Additionally, trafficked exotic species pose a biosecurity risk because they can carry seeds, bacteria, parasites, fungi, and viruses. Being ripped from wildlife and released into new environments where native populations are not sufficiently resistant to alien organisms can compromise the lives of humans, native species, and livestock. Three-quarters of all emerging infectious diseases are zoonoses transmitted from animals to humans, mostly originating in wildlife. In other words, this means that human activity, such as environmental destruction and wildlife crime, facilitates disease transmission and threatens global health. Stopping wildlife crime is therefore a critical step not just to protect biodiversity and uphold the rule of law but also to help prevent future public health emergencies.

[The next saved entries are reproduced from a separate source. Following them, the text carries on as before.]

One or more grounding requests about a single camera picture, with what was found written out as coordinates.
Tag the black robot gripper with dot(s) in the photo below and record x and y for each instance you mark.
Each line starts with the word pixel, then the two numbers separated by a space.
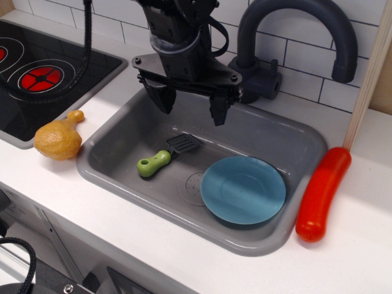
pixel 191 67

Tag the green handled grey spatula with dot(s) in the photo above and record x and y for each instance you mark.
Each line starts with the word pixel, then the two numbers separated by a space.
pixel 146 167

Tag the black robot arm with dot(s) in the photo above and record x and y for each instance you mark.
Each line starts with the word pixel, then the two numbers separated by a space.
pixel 177 21

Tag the grey plastic sink basin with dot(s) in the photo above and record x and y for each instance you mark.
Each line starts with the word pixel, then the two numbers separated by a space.
pixel 139 130

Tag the blue plastic plate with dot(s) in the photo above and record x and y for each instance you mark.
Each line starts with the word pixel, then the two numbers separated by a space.
pixel 243 190

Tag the dark grey toy faucet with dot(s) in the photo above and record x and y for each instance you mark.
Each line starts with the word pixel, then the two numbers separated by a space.
pixel 258 81

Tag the yellow toy chicken drumstick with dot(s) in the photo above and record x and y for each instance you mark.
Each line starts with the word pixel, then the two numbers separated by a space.
pixel 59 139

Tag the black toy stove top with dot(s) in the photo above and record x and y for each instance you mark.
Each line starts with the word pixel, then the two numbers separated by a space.
pixel 42 64

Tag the red toy sausage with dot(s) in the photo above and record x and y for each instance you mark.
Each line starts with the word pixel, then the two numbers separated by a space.
pixel 314 209

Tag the light wooden post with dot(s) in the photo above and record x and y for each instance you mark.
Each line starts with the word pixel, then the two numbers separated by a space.
pixel 371 77

Essential Steps to Combating Wildlife Crime
The international community’s commitment to addressing wildlife trafficking has been demonstrated by the adoption of four resolutions by the UN General Assembly since 2015. Each resolution acknowledges the harm wildlife crime inflicts on the environment, conservation and biodiversity. The 2019 UN General Assembly resolution 73/343 on tackling illicit wildlife trafficking reaffirmed the growing prevalence of poaching and illegal trade worldwide, as well as their direct role in the extinction of numerous species. Nevertheless, there is still no global agreement on wildlife crime. The regulatory framework has been limited to the Convention on International Trade in Endangered Species of Wild Fauna and Flora (CITES), which fails to comprehensively englobe wildlife crime. This has called for a legally binding wildlife crime convention to address the shortcomings of CITES.
At the national level, countries must ensure that illicit wildlife trafficking is set as a severe crime in legislation. Moreover, each country can impede illegal trade by prohibiting the entry, exit, and possession of illegal wildlife products obtained anywhere else in the world. Likewise, commercial traceability procedures should be improved to ensure the integrity of the supply chain from origin to destination markets. This is also the case for monitoring mechanisms to prevent and combat corruption, which is the primary enabler of wildlife crime.
At the global level, the international community can assist local law enforcement by providing technical assistance and capacity building, including coordinating international operations, cross-border investigations and judicial collaboration. Furthermore, harmonizing legislation within countries and between regions can effectively close gaps that enable perpetrators to commit crimes with impunity.